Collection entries
++++
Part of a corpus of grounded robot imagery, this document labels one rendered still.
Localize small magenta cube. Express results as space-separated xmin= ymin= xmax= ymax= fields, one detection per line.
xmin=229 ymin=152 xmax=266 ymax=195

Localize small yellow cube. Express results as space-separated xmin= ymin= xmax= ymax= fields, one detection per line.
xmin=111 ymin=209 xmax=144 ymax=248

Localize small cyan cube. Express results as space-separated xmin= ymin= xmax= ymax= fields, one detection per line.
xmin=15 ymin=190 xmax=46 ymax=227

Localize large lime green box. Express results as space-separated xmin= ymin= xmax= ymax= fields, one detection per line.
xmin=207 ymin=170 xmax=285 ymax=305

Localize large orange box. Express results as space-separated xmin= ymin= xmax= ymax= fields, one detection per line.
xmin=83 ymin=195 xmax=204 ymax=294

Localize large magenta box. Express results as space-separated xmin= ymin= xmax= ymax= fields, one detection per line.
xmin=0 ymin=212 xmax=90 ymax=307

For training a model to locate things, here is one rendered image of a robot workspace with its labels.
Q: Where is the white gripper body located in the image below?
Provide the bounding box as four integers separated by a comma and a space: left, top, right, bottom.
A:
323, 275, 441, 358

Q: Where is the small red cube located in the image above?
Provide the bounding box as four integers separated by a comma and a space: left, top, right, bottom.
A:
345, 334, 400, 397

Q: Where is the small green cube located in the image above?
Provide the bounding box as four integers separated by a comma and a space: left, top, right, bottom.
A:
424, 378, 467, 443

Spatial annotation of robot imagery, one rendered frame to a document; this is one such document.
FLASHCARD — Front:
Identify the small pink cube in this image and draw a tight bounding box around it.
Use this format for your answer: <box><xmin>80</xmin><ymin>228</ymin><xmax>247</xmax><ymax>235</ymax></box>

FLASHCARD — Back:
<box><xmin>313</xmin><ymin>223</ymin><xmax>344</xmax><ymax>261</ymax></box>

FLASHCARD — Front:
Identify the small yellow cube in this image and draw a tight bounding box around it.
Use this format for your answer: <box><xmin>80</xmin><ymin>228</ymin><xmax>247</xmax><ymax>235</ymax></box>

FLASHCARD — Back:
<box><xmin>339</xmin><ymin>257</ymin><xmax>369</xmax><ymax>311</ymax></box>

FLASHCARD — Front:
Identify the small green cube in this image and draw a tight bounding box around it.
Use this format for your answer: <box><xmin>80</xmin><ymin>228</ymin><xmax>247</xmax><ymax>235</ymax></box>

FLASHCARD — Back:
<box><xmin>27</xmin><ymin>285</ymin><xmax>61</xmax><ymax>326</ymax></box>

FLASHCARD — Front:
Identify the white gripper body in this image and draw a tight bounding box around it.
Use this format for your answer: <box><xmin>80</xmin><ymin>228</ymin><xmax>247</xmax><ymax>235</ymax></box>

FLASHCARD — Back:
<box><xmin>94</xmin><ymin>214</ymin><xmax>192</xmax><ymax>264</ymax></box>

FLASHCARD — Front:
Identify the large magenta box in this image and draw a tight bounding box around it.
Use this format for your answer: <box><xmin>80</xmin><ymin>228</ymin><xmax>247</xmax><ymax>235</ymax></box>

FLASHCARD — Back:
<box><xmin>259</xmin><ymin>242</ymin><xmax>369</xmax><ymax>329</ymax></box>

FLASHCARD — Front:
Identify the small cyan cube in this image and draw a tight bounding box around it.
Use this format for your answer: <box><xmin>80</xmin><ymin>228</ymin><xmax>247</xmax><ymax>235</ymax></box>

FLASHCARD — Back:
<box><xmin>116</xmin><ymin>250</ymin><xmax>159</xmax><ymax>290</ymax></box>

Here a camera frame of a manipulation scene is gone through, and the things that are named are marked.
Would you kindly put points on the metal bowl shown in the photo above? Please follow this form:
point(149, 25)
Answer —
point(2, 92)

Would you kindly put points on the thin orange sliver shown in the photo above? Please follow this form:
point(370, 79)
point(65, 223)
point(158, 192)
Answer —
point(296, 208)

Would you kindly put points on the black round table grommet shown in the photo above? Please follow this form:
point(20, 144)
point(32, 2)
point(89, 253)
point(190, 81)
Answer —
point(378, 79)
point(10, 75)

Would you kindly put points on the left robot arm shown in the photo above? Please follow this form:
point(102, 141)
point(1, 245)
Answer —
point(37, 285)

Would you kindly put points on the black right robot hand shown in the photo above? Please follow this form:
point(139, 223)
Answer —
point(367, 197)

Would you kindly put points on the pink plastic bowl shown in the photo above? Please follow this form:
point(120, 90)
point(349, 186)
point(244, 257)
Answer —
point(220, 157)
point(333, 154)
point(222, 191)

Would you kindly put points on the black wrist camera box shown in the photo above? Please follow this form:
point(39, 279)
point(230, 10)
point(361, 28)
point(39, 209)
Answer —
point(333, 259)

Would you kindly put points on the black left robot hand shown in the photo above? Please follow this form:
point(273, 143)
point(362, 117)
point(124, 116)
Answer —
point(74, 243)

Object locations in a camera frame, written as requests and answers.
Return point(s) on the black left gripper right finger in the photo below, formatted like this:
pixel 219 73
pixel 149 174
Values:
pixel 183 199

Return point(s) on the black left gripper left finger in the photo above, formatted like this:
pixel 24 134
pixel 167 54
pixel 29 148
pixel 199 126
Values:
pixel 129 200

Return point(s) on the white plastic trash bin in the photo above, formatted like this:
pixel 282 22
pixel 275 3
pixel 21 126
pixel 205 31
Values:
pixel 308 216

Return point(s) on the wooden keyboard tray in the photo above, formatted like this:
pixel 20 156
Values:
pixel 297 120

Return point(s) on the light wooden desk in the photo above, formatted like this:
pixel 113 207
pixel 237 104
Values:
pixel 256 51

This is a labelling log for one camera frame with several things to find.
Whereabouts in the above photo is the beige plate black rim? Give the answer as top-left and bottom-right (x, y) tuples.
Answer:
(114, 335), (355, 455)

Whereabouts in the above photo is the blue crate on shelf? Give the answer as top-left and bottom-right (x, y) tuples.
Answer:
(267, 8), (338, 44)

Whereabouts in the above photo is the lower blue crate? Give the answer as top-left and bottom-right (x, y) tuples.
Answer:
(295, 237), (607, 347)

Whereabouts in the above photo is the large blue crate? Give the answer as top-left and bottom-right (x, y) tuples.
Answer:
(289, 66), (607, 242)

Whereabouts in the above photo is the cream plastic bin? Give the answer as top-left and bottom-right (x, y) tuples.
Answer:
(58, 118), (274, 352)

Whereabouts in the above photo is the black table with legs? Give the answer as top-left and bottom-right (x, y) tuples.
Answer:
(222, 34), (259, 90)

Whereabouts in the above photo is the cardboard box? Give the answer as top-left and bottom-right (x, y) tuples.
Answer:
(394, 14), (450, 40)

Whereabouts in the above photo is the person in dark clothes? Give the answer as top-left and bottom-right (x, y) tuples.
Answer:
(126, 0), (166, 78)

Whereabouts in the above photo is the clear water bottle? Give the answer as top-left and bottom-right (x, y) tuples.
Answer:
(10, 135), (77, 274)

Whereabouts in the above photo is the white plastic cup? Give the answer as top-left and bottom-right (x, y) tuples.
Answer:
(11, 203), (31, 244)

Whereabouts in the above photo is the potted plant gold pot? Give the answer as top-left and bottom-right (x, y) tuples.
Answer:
++++
### AIM OF THE TASK
Copy, from the lines above, each one that holds "rendered".

### ANSWER SPACE
Part of a corpus of grounded robot imagery, this document labels one rendered still.
For training a model to locate things, here is one rendered image of a robot workspace with its labels.
Spatial annotation of robot imagery, one rendered frame to a document; this is one such document.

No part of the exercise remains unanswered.